Task item:
An exact reprint of the data below is required, line for line.

Data:
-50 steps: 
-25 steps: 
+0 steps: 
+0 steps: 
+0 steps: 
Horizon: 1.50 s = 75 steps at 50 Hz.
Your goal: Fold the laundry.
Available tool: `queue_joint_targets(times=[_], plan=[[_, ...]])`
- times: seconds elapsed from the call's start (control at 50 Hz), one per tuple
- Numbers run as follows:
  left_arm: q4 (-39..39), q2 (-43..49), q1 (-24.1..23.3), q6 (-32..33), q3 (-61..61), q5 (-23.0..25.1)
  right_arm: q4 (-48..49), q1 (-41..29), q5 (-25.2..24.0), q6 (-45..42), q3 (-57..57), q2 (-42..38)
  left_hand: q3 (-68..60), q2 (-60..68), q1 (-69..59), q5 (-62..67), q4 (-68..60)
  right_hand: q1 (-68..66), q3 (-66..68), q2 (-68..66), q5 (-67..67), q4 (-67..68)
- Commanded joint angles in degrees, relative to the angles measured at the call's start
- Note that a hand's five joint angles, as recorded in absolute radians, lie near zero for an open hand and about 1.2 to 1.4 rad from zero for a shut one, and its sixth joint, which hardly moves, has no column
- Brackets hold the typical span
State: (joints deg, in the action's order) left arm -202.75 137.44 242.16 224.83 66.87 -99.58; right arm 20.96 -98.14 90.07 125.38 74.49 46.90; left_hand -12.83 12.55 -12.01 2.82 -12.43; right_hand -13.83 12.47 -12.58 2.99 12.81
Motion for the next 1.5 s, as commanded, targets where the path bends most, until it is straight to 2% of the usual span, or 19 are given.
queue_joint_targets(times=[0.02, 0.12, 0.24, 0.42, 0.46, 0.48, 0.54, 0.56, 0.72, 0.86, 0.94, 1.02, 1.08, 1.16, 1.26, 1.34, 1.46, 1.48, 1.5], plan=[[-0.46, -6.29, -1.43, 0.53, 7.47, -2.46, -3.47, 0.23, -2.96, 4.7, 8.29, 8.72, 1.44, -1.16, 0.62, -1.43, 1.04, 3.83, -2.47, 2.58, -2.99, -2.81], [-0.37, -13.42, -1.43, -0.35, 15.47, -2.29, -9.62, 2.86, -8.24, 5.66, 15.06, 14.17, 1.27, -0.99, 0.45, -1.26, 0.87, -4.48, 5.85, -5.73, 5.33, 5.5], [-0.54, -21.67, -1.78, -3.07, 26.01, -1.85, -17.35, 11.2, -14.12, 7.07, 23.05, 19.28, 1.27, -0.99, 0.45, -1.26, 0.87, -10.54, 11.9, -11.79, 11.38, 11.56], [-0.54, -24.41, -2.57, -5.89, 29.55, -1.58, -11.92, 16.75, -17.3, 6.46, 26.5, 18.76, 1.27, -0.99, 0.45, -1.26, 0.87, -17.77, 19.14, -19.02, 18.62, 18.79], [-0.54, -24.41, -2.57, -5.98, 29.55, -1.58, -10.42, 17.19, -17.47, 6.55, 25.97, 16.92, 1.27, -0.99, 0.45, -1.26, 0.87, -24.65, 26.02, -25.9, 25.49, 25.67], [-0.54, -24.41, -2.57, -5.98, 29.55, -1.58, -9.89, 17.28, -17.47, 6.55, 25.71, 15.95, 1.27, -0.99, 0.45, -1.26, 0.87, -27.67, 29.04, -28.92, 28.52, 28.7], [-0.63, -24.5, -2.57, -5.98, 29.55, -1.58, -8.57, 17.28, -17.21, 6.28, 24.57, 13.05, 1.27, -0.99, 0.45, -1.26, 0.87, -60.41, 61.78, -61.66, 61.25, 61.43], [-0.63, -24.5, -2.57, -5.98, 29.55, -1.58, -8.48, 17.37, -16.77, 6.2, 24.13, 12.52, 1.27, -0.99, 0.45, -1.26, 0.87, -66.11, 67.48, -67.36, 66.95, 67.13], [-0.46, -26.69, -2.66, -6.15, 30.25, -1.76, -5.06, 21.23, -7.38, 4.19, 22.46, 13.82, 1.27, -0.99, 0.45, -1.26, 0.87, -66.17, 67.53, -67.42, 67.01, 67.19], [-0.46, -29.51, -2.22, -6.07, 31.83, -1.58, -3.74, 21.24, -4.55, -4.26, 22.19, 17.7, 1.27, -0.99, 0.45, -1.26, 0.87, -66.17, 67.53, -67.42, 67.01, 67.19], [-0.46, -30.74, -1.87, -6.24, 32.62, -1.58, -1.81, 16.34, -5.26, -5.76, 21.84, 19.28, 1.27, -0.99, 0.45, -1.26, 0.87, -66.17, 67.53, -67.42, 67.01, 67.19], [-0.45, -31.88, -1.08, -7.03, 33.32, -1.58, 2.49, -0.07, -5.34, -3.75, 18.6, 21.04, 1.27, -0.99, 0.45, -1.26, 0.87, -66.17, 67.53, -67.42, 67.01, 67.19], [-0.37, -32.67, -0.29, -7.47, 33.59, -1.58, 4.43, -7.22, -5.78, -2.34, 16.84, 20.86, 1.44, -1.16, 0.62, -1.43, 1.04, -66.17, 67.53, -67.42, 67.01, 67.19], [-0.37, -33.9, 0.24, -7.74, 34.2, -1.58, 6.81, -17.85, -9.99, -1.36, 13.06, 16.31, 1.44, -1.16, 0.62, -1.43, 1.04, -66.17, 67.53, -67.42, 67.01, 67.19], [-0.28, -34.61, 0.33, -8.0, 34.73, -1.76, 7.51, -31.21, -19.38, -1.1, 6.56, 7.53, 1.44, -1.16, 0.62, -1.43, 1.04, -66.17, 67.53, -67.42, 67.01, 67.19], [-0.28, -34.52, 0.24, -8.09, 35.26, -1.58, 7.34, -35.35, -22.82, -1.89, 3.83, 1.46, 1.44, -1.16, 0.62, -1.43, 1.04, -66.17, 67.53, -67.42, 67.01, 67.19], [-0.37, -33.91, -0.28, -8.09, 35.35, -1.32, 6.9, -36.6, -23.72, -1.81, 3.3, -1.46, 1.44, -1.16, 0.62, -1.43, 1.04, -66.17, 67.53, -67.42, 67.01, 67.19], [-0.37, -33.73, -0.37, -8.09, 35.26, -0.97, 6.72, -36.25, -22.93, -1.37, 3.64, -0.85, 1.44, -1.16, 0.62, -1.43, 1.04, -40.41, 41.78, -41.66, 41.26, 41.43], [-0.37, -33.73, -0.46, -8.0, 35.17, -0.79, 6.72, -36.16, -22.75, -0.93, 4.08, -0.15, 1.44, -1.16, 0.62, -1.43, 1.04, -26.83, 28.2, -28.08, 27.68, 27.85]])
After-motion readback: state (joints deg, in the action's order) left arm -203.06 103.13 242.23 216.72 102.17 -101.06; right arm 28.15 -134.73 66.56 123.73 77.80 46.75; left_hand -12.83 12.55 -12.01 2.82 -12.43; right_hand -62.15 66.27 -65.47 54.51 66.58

Response to this exercise:
-50 steps: 
-25 steps: 
+0 steps: 
+0 steps: 
+0 steps: 
Horizon: 1.50 s = 75 steps at 50 Hz.
Your goal: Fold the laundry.
Available tool: `queue_joint_targets(times=[_], plan=[[_, ...]])`
- times: seconds elapsed from the call's start (control at 50 Hz), one per tuple
- Numbers run as follows:
  left_arm: q4 (-39..39), q2 (-43..49), q1 (-24.1..23.3), q6 (-32..33), q3 (-61..61), q5 (-23.0..25.1)
  right_arm: q4 (-48..49), q1 (-41..29), q5 (-25.2..24.0), q6 (-45..42), q3 (-57..57), q2 (-42..38)
  left_hand: q3 (-68..60), q2 (-60..68), q1 (-69..59), q5 (-62..67), q4 (-68..60)
  right_hand: q1 (-68..66), q3 (-66..68), q2 (-68..66), q5 (-67..67), q4 (-67..68)
- Commanded joint angles in degrees, relative to the angles measured at the call's start
- Note that a hand's five joint angles, as recorded in absolute radians, lie near zero for an open hand and about 1.2 to 1.4 rad from zero for a shut one, and its sixth joint, which hardly moves, has no column
- Brackets hold the typical span
State: (joints deg, in the action's order) left arm -202.75 137.44 242.16 224.83 66.87 -99.58; right arm 20.96 -98.14 90.07 125.38 74.49 46.90; left_hand -12.83 12.55 -12.01 2.82 -12.43; right_hand -13.83 12.47 -12.58 2.99 12.81
Motion for the next 1.5 s, as commanded, targets where the path bends most, until it is straight to 2% of the usual span, or 19 are given.
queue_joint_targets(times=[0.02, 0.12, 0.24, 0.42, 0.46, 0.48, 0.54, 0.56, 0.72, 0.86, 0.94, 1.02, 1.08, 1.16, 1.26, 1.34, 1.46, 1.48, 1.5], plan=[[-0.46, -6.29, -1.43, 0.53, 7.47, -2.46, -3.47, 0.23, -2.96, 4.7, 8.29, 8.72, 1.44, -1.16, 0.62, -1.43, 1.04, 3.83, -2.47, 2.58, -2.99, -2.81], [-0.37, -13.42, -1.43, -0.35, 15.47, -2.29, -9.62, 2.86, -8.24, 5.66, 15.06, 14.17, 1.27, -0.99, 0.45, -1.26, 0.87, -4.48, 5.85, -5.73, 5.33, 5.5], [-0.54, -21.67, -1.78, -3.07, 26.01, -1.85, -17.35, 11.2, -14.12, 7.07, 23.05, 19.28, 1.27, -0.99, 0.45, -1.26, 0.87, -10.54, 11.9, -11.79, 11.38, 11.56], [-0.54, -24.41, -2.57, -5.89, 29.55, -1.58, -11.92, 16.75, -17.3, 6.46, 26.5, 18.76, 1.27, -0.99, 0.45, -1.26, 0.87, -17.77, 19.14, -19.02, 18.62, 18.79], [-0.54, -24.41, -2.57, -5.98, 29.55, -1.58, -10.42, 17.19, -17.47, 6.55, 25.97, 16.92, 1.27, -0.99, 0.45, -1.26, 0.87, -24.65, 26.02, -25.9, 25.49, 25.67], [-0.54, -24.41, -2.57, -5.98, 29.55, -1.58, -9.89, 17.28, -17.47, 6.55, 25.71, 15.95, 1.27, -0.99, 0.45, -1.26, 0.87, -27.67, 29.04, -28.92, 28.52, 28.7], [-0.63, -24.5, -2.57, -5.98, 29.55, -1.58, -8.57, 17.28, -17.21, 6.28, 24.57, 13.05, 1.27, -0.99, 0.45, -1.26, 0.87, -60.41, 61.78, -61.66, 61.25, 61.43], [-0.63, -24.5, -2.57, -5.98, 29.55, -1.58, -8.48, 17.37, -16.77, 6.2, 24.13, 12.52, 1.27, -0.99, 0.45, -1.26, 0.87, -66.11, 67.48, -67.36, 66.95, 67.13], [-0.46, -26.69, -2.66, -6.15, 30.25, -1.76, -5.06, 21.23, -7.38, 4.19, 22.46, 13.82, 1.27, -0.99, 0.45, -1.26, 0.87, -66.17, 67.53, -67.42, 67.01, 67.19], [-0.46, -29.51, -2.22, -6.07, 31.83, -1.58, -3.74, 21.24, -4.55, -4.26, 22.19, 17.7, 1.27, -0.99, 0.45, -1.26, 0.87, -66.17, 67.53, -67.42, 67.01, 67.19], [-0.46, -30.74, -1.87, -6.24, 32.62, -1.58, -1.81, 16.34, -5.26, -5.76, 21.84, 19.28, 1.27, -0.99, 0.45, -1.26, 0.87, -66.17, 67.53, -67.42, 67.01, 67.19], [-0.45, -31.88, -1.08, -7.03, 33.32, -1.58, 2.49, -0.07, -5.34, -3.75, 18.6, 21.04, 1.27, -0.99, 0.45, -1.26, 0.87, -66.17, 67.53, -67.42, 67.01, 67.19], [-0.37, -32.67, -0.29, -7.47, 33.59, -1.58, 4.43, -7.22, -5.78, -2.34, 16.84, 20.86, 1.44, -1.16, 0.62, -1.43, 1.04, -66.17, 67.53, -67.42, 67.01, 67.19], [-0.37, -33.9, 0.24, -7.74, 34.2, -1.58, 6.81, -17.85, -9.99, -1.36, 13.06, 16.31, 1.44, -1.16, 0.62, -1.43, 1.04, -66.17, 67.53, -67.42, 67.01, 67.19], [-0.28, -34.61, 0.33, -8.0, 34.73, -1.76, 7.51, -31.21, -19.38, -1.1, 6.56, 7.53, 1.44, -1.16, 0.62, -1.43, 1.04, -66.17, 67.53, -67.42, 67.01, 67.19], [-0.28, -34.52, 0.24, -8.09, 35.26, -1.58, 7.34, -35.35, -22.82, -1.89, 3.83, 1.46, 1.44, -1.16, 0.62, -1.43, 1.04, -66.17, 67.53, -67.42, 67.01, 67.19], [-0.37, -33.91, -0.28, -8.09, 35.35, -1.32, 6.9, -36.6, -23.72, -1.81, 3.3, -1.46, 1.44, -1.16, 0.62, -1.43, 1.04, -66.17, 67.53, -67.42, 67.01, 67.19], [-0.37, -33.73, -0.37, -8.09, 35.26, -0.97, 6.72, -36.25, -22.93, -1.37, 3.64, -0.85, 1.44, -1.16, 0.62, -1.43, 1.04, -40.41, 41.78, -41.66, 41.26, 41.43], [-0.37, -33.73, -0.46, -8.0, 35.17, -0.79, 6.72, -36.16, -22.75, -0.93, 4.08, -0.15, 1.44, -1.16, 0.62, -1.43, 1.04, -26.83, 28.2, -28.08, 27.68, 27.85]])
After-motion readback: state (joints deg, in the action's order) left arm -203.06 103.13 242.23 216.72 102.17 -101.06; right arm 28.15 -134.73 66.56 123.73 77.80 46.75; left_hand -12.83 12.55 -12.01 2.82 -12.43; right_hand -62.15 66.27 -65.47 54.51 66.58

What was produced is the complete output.